Not necessarily. The following video has a guy explaining all the steps that go into the hypnotism part. One of the tricks is apparently to take a gesture that people do unconsciously, and interrupt it halfway through - in this case, starting a handshake, but instead taking the guys hand and moving it over to your left hand. (If you go back and watch the Simon Pegg video, you'll see he does it there too). That apparently puts the guy in a very suggestible state.

The other part is that a lot of his stuff involve incredibly careful planning beforehand. Here, he uses subliminal messages to convince advertising executives to write a particular ad campaign about a taxidermist. This is a combination of all the subliminal cues (which he shows you at the end), but also the choice of a subject that is very unlikely to suggest many obvious alternatives, making the subliminal images stronger.

And once you start to see this stuff, you start figuring out what he's doing. Not to the point that you could do it yourself, but to the point that you recognize the parts afterwards.

Magic Box, the same guy who explained the 'giving him the wallet' scam, explains how the dog track one I showed you earlier works here. The key bits:

1. He slaps the window to break her out of her unconscious state

2. He says, 'This is the dog you're looking for'. In this case '4' was the number of the winning dog.

3. He then says, 'That's why we came to this win-dow.

I bet you didn't notice all that the first time, huh? Go back at and watch it again.
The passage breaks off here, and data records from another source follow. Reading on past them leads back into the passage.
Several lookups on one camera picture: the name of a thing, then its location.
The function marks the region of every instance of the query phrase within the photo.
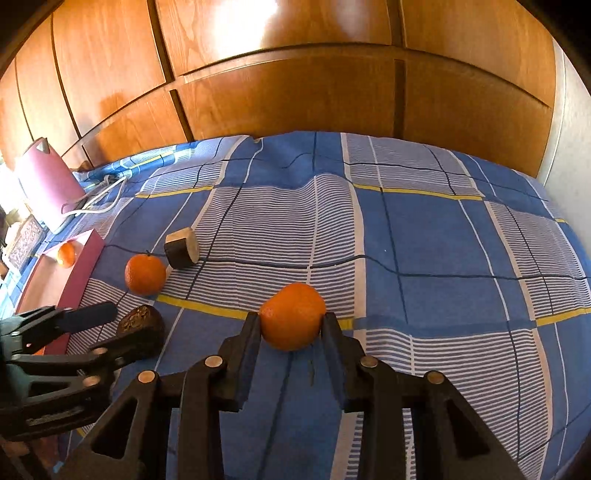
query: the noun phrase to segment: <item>bed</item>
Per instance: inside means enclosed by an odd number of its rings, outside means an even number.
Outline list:
[[[591,429],[591,265],[534,179],[429,145],[293,132],[176,145],[80,181],[125,170],[134,175],[112,210],[78,217],[39,249],[96,229],[106,246],[81,305],[112,300],[118,319],[143,303],[162,314],[161,355],[124,368],[115,395],[144,369],[169,374],[215,353],[248,311],[301,281],[367,353],[410,374],[443,371],[528,479],[553,478]],[[130,293],[129,258],[147,250],[166,262],[165,236],[187,226],[199,263],[173,270],[157,296]],[[116,324],[73,335],[68,353]],[[404,420],[413,478],[410,412]],[[356,476],[362,417],[339,411],[318,342],[292,353],[263,342],[244,410],[220,421],[229,479]],[[90,428],[62,436],[62,456]]]

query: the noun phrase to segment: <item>pink tray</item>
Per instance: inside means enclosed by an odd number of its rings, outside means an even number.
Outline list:
[[[76,251],[76,263],[63,268],[56,260],[61,244],[41,254],[18,301],[17,313],[39,307],[55,305],[59,308],[78,308],[90,274],[99,259],[105,242],[95,230],[89,230],[71,238]],[[62,335],[39,353],[56,355],[66,353],[70,335]]]

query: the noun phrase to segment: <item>tangerine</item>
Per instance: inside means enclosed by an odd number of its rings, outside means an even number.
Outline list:
[[[64,242],[57,251],[57,264],[64,268],[70,268],[76,263],[76,250],[71,242]]]
[[[134,255],[125,266],[125,284],[136,295],[154,295],[165,283],[166,267],[149,253]]]
[[[311,344],[320,332],[326,304],[304,283],[283,287],[259,309],[263,338],[286,352]]]

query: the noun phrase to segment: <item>wooden panel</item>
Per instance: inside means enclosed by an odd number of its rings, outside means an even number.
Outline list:
[[[470,63],[554,105],[554,47],[516,0],[401,0],[406,45]]]
[[[515,86],[455,61],[407,60],[404,138],[458,150],[535,177],[552,109]]]
[[[33,138],[47,137],[60,155],[77,140],[57,77],[51,47],[51,18],[47,18],[17,55],[22,107]]]
[[[0,79],[0,152],[8,168],[14,170],[15,158],[20,157],[32,141],[18,99],[13,60]]]
[[[94,137],[83,139],[95,167],[152,148],[183,143],[183,133],[168,92],[140,99],[133,108]]]
[[[81,145],[74,145],[61,156],[70,170],[92,170],[94,167],[88,161]]]
[[[391,43],[386,0],[157,0],[176,76],[306,43]]]
[[[54,13],[54,38],[82,135],[164,83],[146,0],[66,0]]]
[[[195,138],[293,130],[391,136],[393,59],[309,50],[296,49],[296,56],[275,60],[269,54],[266,63],[180,86]]]

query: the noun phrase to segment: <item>screw head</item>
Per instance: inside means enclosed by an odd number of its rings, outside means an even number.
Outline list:
[[[427,380],[434,385],[441,385],[445,381],[445,376],[437,370],[427,372]]]
[[[100,383],[100,377],[98,375],[91,375],[89,377],[86,377],[82,381],[82,385],[84,385],[85,387],[94,387],[95,385],[98,385],[99,383]]]
[[[223,358],[219,355],[208,356],[205,359],[205,365],[209,368],[217,368],[223,363]]]
[[[144,370],[138,375],[138,380],[142,383],[150,383],[154,381],[154,378],[156,378],[156,374],[151,370]]]
[[[374,356],[365,355],[365,356],[361,357],[361,360],[359,360],[359,363],[362,365],[362,367],[365,367],[365,368],[375,368],[378,366],[379,361]]]

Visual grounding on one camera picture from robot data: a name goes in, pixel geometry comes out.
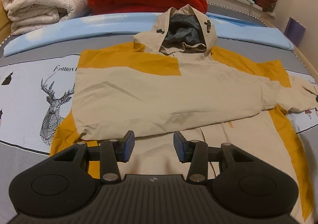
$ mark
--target light blue fabric
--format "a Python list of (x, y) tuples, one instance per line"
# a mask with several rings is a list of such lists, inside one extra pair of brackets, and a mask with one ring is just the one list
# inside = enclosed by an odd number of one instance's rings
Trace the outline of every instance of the light blue fabric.
[[(150, 31), (161, 13), (120, 13), (89, 16), (59, 22), (18, 36), (4, 47), (4, 56), (43, 45), (102, 34), (137, 34)], [(207, 14), (219, 38), (234, 39), (293, 50), (293, 44), (277, 29), (254, 26), (240, 19)]]

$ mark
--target wall
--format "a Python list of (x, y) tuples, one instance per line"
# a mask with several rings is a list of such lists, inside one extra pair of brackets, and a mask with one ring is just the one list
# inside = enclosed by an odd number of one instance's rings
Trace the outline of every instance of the wall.
[(271, 22), (284, 32), (289, 17), (299, 21), (305, 28), (304, 38), (299, 49), (318, 70), (318, 0), (278, 0)]

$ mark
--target bed
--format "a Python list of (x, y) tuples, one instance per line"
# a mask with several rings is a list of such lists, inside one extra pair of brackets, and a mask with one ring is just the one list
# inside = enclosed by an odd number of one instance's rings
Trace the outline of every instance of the bed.
[[(212, 13), (210, 16), (214, 19), (216, 26), (219, 27), (218, 34), (220, 33), (220, 35), (218, 35), (217, 46), (241, 54), (254, 62), (280, 60), (289, 75), (297, 75), (317, 85), (314, 78), (291, 51), (292, 44), (290, 42), (275, 44), (276, 47), (273, 47), (275, 40), (271, 43), (261, 39), (249, 41), (237, 32), (231, 33), (236, 35), (236, 40), (233, 40), (229, 39), (230, 37), (227, 36), (226, 31), (221, 31), (222, 26), (227, 22), (235, 23), (237, 26), (243, 24), (250, 27), (263, 26), (264, 28), (267, 26), (266, 23), (241, 12), (213, 4), (209, 4), (208, 12)], [(49, 29), (46, 27), (50, 35), (50, 41), (44, 38), (48, 32), (45, 33), (46, 28), (43, 28), (41, 34), (39, 32), (37, 32), (38, 34), (31, 33), (29, 35), (31, 39), (29, 40), (15, 39), (14, 36), (9, 36), (1, 44), (0, 56), (4, 53), (7, 56), (0, 58), (0, 82), (2, 83), (0, 85), (0, 223), (6, 223), (15, 216), (15, 210), (8, 196), (8, 187), (11, 180), (18, 173), (49, 156), (51, 140), (47, 139), (47, 136), (54, 134), (57, 125), (63, 121), (71, 109), (72, 100), (66, 98), (71, 97), (74, 93), (74, 79), (79, 54), (86, 49), (98, 50), (124, 42), (131, 42), (132, 35), (135, 32), (123, 31), (122, 28), (130, 29), (130, 24), (134, 24), (134, 20), (113, 19), (114, 25), (116, 22), (120, 22), (118, 29), (103, 34), (101, 28), (98, 29), (98, 33), (94, 31), (98, 28), (96, 28), (97, 25), (107, 25), (107, 22), (95, 17), (92, 20), (93, 27), (84, 30), (78, 27), (81, 30), (78, 30), (77, 35), (70, 33), (66, 37), (60, 34), (61, 30), (59, 28)], [(149, 28), (152, 26), (151, 20), (149, 23), (143, 17), (143, 21), (143, 27)], [(83, 31), (91, 32), (89, 35), (83, 35)], [(49, 89), (55, 94), (53, 103), (46, 100), (49, 92), (45, 86), (46, 83), (50, 85)], [(55, 114), (55, 120), (47, 121), (48, 115), (52, 111)], [(318, 131), (318, 111), (317, 109), (309, 111), (289, 113), (287, 117), (291, 121), (295, 132), (299, 134), (306, 152), (314, 188), (314, 200), (317, 201), (318, 192), (315, 187), (318, 185), (318, 179), (316, 179), (318, 154), (315, 152), (315, 148), (318, 146), (318, 142), (315, 137)], [(189, 130), (184, 133), (185, 137), (191, 136), (191, 139), (201, 139), (200, 135), (201, 133), (197, 133), (196, 130)], [(168, 173), (174, 173), (175, 171), (184, 173), (187, 171), (187, 164), (184, 164), (181, 168), (169, 168), (169, 163), (165, 162), (168, 166), (159, 167), (156, 170), (153, 166), (150, 166), (151, 163), (154, 164), (156, 161), (164, 160), (164, 155), (158, 153), (157, 149), (160, 147), (166, 148), (171, 140), (169, 135), (162, 136), (162, 144), (153, 143), (151, 137), (140, 138), (140, 140), (149, 146), (149, 151), (140, 152), (148, 157), (149, 163), (142, 165), (142, 162), (140, 162), (141, 165), (136, 166), (135, 169), (132, 165), (122, 165), (120, 166), (122, 173), (143, 171), (147, 174), (164, 174), (167, 171)], [(213, 176), (212, 168), (209, 168), (209, 175)], [(306, 223), (314, 223), (316, 209), (315, 206), (313, 211), (308, 212)], [(301, 218), (301, 212), (294, 214)]]

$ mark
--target deer print
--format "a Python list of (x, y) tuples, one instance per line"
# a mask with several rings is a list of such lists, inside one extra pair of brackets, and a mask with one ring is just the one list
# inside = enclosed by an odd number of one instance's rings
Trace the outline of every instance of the deer print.
[(40, 131), (40, 136), (42, 141), (50, 146), (53, 141), (53, 136), (58, 125), (64, 120), (63, 117), (59, 115), (60, 107), (62, 104), (67, 103), (71, 100), (71, 95), (74, 94), (74, 87), (65, 92), (61, 98), (56, 98), (54, 96), (55, 92), (53, 91), (54, 81), (49, 86), (46, 85), (46, 82), (43, 84), (43, 79), (41, 80), (41, 89), (48, 94), (47, 102), (50, 104), (49, 110), (44, 117), (42, 128)]

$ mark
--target mushroom print
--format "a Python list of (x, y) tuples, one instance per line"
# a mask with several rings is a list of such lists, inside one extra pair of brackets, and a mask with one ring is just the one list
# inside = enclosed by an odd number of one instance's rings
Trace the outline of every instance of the mushroom print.
[(310, 111), (310, 110), (306, 110), (306, 111), (305, 111), (305, 114), (308, 114), (308, 116), (309, 116), (309, 119), (311, 119), (311, 116), (310, 116), (310, 114), (311, 114), (311, 111)]
In the comments to the original of the Dog Track video, user 'JohnnyAlpha100' posts the following:
"I've tried something similar on a bus. I pretended to fall over and hit the perspex barrier (hard) protecting the driver. I said (at once) "it's ok" while flashing the driver a joker card feigning a bus pass . It's worked everytime so far!
When I removed the "it's ok" statement, it didn't work. Also when I removed hitting the screen, it didn't work. Not very scientific, I know, but it seems to me that in this situation the interrupt and embedded command appear to work."
Now, dear reader, I bet before you started this post that you would have been highly skeptical of this whole story.

My question to you is the following: what probably do you now attach to JohnnyAlpha1000's story being a) true, and b) being likely to work if you tried the same thing?

Myself, I rate both probabilities as pretty high.

In this sense, an hour of watching Derren Brown has caused my priors about hypnotism to shift far more on this point that I would have ever thought possible.